Valve structure of shock absorber {VALVE STRUCTURE OF A SHOCK ABSORBER}

The present invention relates to a valve structure provided in a shock absorber, and more particularly, to a valve structure of a shock absorber capable of flowing a working fluid inside a cylinder through a double flow path during compression and extension of a piston valve.

In general, a vehicle is provided with a shock absorber to cushion the shock or vibration received by the axle from the road surface to improve the ride comfort, and a shock absorber is used as one of such shock absorbers.

The shock absorber operates according to the vibration of the vehicle according to the road condition. At this time, the damping force generated by the shock absorber varies according to the operating speed of the shock absorber, that is, the operating speed is fast or slow.

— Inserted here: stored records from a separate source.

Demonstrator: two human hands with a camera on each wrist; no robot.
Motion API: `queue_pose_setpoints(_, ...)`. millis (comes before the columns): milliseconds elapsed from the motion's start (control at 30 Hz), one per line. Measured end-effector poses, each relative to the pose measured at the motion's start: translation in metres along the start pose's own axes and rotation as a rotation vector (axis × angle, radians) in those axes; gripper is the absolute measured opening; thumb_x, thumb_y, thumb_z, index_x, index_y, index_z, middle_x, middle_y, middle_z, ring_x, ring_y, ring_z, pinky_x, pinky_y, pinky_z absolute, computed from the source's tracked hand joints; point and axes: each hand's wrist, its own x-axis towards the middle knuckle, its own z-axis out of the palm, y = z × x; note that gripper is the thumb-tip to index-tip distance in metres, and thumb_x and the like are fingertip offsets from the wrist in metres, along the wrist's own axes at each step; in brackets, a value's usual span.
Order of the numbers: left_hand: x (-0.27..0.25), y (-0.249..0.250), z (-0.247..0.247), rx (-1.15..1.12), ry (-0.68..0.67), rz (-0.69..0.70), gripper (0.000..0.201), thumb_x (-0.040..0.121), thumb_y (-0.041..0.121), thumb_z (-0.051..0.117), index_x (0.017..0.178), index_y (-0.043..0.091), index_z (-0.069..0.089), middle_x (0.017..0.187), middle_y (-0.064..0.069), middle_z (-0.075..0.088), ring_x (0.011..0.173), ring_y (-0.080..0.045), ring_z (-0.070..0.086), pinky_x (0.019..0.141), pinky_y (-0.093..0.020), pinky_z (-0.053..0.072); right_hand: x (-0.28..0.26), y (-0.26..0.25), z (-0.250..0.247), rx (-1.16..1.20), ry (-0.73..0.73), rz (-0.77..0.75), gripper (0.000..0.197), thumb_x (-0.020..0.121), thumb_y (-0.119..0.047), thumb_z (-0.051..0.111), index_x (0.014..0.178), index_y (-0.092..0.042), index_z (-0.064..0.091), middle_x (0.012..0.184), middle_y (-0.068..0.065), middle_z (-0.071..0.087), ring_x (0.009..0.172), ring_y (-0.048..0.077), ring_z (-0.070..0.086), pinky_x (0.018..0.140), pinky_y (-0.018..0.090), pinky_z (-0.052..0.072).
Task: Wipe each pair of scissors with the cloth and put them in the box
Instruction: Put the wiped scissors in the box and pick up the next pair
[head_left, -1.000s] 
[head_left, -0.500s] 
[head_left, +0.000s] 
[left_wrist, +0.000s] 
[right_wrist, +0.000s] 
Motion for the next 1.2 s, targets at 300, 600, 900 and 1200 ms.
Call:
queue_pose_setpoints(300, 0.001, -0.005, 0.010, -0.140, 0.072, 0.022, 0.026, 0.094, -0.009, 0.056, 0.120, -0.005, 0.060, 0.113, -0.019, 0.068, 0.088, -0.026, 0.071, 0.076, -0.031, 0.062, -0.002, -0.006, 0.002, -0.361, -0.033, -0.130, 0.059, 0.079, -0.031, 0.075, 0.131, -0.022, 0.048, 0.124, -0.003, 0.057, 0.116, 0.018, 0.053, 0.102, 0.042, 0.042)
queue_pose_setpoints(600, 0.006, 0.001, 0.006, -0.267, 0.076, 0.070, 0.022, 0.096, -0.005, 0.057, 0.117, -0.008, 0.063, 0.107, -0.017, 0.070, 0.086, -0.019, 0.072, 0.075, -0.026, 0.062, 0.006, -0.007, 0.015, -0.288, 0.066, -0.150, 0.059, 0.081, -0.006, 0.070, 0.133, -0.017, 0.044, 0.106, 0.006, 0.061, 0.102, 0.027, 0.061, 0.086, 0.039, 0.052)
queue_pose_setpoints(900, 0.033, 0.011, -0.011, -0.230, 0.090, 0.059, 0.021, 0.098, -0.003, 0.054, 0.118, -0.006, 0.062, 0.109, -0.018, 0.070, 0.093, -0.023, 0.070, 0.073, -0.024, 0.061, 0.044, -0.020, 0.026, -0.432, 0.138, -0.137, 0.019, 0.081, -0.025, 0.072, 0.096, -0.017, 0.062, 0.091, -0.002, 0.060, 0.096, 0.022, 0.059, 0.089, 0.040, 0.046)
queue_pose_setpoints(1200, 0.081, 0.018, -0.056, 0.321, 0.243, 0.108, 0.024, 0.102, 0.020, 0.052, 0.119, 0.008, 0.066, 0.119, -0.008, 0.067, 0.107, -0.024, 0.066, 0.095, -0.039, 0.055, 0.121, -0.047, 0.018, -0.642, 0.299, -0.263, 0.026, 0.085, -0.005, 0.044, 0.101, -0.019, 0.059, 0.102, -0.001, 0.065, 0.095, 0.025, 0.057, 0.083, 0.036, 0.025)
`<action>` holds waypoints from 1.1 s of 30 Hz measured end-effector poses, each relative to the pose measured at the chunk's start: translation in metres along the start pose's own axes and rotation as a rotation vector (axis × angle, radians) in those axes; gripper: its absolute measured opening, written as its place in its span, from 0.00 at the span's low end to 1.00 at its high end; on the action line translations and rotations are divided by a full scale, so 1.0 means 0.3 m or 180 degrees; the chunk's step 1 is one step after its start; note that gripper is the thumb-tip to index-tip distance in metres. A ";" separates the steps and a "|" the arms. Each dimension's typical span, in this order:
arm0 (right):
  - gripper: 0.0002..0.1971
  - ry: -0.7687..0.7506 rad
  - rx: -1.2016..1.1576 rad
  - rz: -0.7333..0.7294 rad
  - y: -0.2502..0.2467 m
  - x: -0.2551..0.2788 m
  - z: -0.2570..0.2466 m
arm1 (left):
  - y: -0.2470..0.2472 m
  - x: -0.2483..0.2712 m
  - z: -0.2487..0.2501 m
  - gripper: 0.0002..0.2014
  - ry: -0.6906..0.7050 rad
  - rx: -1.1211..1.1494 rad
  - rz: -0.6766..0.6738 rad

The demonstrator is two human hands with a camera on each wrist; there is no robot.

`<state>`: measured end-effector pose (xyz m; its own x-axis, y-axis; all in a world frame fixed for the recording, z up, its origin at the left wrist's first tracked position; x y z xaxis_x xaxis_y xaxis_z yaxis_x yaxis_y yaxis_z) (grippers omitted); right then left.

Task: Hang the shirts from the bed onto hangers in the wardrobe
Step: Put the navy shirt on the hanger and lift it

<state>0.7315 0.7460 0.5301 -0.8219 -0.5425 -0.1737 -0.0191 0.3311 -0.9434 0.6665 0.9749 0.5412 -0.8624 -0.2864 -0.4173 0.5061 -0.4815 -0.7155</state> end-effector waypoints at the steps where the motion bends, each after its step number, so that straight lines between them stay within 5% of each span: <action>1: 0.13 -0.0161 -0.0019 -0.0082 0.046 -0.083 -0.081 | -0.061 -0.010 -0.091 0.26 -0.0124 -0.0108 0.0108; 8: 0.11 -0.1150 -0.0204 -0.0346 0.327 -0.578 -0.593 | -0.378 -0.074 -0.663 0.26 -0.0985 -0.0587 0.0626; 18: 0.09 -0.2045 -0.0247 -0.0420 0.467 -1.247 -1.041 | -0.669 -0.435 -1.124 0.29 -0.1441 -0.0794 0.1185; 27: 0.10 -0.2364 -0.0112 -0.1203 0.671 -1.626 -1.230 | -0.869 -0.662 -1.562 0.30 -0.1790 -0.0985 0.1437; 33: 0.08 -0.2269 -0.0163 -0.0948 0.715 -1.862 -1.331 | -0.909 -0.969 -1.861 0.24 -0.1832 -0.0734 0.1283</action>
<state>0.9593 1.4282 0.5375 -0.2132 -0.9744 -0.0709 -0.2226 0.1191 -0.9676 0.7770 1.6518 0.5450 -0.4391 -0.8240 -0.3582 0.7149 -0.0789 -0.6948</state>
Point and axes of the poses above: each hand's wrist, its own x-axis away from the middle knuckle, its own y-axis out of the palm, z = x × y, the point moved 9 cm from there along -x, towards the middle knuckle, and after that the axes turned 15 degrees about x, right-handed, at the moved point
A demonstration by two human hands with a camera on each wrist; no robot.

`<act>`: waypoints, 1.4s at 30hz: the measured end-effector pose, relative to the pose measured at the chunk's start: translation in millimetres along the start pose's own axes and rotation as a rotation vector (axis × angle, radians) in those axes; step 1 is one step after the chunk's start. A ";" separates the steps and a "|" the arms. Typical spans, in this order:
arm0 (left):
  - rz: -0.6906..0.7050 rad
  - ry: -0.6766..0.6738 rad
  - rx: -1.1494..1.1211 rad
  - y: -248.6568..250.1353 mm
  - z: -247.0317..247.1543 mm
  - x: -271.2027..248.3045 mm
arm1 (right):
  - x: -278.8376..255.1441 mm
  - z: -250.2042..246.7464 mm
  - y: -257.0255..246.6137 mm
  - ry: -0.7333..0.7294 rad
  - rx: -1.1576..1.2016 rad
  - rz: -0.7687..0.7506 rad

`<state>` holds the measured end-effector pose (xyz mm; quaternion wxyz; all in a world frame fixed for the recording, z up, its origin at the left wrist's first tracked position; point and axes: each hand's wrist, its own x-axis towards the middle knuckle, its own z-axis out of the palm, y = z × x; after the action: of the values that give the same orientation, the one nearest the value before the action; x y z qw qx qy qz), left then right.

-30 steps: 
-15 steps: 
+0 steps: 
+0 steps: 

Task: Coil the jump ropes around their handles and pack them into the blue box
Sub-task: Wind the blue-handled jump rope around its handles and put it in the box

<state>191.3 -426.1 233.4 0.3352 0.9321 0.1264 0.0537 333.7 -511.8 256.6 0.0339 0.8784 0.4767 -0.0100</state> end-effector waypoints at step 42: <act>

The ride comfort and driving stability of the vehicle can be controlled by adjusting the damping force characteristics generated by the shock absorber. Therefore, it is very important to adjust the damping force characteristics of the shock absorber when designing a vehicle.

Conventional piston valve is designed to have constant damping characteristics at high speed, medium speed, and low speed by using a single flow path. Therefore, when lowering low damping force and improving ride comfort, handling characteristics may be affected. There is a risk of deterioration.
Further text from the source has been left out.